DESCRIPTION OF THE TASK
Write out the material in full, matching each line exactly.

- - -

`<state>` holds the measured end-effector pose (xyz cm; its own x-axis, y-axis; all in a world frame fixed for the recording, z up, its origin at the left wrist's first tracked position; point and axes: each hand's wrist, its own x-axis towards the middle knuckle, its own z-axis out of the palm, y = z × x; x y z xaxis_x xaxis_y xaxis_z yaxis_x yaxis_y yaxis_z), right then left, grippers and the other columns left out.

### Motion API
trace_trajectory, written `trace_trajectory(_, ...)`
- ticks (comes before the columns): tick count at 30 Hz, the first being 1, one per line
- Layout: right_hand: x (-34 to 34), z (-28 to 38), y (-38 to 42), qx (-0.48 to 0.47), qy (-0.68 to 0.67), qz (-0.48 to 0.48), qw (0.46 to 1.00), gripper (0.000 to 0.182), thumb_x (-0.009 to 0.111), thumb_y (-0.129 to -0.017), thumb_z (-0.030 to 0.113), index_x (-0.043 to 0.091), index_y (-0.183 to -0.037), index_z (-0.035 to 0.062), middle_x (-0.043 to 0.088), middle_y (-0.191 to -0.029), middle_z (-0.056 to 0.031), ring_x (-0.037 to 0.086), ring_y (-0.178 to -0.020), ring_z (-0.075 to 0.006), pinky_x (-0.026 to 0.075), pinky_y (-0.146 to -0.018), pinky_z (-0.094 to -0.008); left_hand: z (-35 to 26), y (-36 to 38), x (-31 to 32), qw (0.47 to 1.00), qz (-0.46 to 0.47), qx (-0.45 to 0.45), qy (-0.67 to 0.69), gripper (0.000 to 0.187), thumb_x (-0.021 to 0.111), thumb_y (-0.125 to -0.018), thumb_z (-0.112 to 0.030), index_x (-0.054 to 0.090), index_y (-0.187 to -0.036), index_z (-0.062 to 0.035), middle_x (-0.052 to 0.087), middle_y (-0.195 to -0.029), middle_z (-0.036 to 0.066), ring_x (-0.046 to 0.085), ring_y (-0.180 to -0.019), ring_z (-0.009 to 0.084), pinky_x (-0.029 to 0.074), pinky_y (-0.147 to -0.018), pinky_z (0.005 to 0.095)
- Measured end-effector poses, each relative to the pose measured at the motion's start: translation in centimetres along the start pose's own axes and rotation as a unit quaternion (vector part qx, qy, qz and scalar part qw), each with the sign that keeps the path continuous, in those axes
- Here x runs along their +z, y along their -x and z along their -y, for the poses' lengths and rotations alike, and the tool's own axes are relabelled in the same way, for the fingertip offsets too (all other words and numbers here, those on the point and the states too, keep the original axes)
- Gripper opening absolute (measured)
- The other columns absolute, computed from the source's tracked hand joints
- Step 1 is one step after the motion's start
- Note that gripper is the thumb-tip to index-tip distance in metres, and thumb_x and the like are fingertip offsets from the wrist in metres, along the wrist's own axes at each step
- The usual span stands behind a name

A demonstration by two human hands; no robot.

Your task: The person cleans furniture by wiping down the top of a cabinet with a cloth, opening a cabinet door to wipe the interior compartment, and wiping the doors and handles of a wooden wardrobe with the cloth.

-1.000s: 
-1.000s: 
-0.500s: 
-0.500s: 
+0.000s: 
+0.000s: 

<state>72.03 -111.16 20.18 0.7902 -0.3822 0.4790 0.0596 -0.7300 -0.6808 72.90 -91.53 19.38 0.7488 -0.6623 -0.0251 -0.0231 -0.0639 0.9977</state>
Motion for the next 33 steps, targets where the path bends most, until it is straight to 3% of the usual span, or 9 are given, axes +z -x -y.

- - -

EXERCISE RESULT
`<state>` holds the measured end-effector pose (xyz cm; its own x-axis, y-axis; all in a world frame fixed for the recording, z up, its origin at the left wrist's first tracked position; point and axes: each hand's wrist, its own x-axis towards the middle knuckle, its own z-axis out of the palm, y = z × x; x y z xaxis_x xaxis_y xaxis_z yaxis_x yaxis_y yaxis_z), right then left, grippers and the other columns left out.

### Motion API
trace_trajectory, written `trace_trajectory(_, ...)`
- ticks (comes before the columns): tick count at 30 Hz, the first being 1, one per line
- Layout: right_hand: x (-34 to 34), z (-28 to 38), y (-38 to 42), qx (-0.48 to 0.47), qy (-0.68 to 0.67), qz (-0.48 to 0.48), qw (0.46 to 1.00), gripper (0.000 to 0.182), thumb_x (-0.009 to 0.111), thumb_y (-0.129 to -0.017), thumb_z (-0.030 to 0.113), index_x (-0.043 to 0.091), index_y (-0.183 to -0.037), index_z (-0.035 to 0.062), middle_x (-0.043 to 0.088), middle_y (-0.191 to -0.029), middle_z (-0.056 to 0.031), ring_x (-0.037 to 0.086), ring_y (-0.178 to -0.020), ring_z (-0.075 to 0.006), pinky_x (-0.026 to 0.075), pinky_y (-0.146 to -0.018), pinky_z (-0.094 to -0.008); left_hand: z (-35 to 26), y (-36 to 38), x (-31 to 32), qw (0.47 to 1.00), qz (-0.46 to 0.47), qx (-0.45 to 0.45), qy (-0.67 to 0.69), gripper (0.000 to 0.187), thumb_x (-0.021 to 0.111), thumb_y (-0.125 to -0.018), thumb_z (-0.112 to 0.030), index_x (-0.054 to 0.090), index_y (-0.187 to -0.036), index_z (-0.062 to 0.035), middle_x (-0.052 to 0.087), middle_y (-0.195 to -0.029), middle_z (-0.036 to 0.066), ring_x (-0.046 to 0.085), ring_y (-0.180 to -0.019), ring_z (-0.009 to 0.084), pinky_x (-0.029 to 0.074), pinky_y (-0.147 to -0.018), pinky_z (0.005 to 0.095)
- Measured end-effector poses, each relative to the pose measured at the motion's start: translation in centimetres along the start pose's own axes and rotation as a unit quaternion (vector part qx, qy, qz and scalar part qw), each with the sign that keeps the path continuous, in those axes
- Here x runs along their +z, y along their -x and z along their -y, for the poses' lengths and rotations alike, and the tool's own axes are relabelled in the same way, for the fingertip offsets too (all other words and numbers here, those on the point and the states too, keep the original axes)
- Gripper opening absolute (measured)
- The other columns absolute, computed from the source's tracked hand joints
- Step 1 is one step after the motion's start
- Note that gripper is the thumb-tip to index-tip distance in metres, and thumb_x and the like are fingertip offsets from the wrist in metres, along the wrist's own axes at each step
- The usual span stands behind a name

A demonstration by two human hands; no robot.

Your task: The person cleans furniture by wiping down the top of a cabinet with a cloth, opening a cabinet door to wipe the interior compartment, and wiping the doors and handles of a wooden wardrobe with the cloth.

-1.000s: 
-1.000s: 
-0.500s: 
-0.500s: 
+0.000s: 
+0.000s: 

<state>72.03 -111.16 20.18 0.7902 -0.3822 0.4790 0.0596 -0.7300 -0.6808 72.90 -91.53 19.38 0.7488 -0.6623 -0.0251 -0.0231 -0.0639 0.9977</state>
Motion for the next 33 steps, targets where the path bends most, until it is straight to 3% of the usual span, or 9 are given, axes +z -x -y.

The required output is now complete.